Sul mercato valutario, il dollaro si è deprezzato dell’1.63% nei confronti dell’euro chiudendo il mese a 1.3639. 

I dati macroeconomici pubblicati nel corso del mese hanno evidenziato qualche difficoltà nel primo trimestre sia negli Stati Uniti che in qualche paese europeo (Francia, Italia) non alterando tuttavia, complessivamente, le attese di una graduale ripresa economica globale per la fine dell’anno. Aprile è stato il mese delle elezioni: quelle europee caratterizzate da un forte astensionismo e dall’avanzata significativa dei partiti euroscettici, quelle indiane (con la vittoria del partito delle riforme  di Narendra Modi) e quelle ucraine (con la nomina del nuovo presidente filo-occidentale Petro Poronchenko). Gli investitori sono apparsi sereni di fronte agli esiti elettorali leggendo nei numeri la volontà di andare avanti con le necessarie riforme (Italia, India) e il minor rischio geopolitico (Ucraina).In tema di politica monetaria, la Fed ha lasciato inalterati i tassi di interesse ufficiali allo 0-0.25%. L’allentamento monetario è proseguito al ritmo di 45 miliardi di dollari al mese. Intervenuta di fronte al Congresso, la Yellen ha ribadito che nonostante il miglioramento del mercato occupazionale (disoccupazione al 6.3%), i salari rimangono sotto pressione, lasciando intendere che i tassi di interesse rimarranno bassi ancora a lungo.

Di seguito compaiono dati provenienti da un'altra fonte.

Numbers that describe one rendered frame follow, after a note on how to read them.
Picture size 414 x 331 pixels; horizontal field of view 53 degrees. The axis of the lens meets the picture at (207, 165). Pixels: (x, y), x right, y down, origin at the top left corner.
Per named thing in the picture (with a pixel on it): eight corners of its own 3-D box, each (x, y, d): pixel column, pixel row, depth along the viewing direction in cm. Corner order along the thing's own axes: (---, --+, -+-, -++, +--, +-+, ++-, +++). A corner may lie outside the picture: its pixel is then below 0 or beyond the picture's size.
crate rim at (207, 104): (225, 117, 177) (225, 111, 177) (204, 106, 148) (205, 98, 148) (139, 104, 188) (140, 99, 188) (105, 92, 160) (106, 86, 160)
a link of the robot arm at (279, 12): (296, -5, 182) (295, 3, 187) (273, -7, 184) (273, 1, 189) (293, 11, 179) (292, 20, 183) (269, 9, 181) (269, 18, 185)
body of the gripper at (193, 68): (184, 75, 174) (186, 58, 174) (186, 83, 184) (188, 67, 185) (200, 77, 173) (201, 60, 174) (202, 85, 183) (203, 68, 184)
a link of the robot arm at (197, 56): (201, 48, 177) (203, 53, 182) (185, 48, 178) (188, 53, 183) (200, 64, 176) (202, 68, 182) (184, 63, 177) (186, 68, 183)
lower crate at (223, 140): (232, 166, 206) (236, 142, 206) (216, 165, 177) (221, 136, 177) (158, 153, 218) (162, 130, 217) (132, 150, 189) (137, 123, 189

In occasione del consueto appuntamento mensile del Consiglio dei Governatori della Banca Centrale Europea, il presidente Mario Draghi ha mantenuto inalterato il tasso di interesse ufficiale a 0.25%, ribadendo che esso rimarrà basso per un periodo prolungato e di essere pronto a introdurre nuovi stimoli già a partire dal prossimo mese una volta noti i nuovi dati di crescita e inflazione.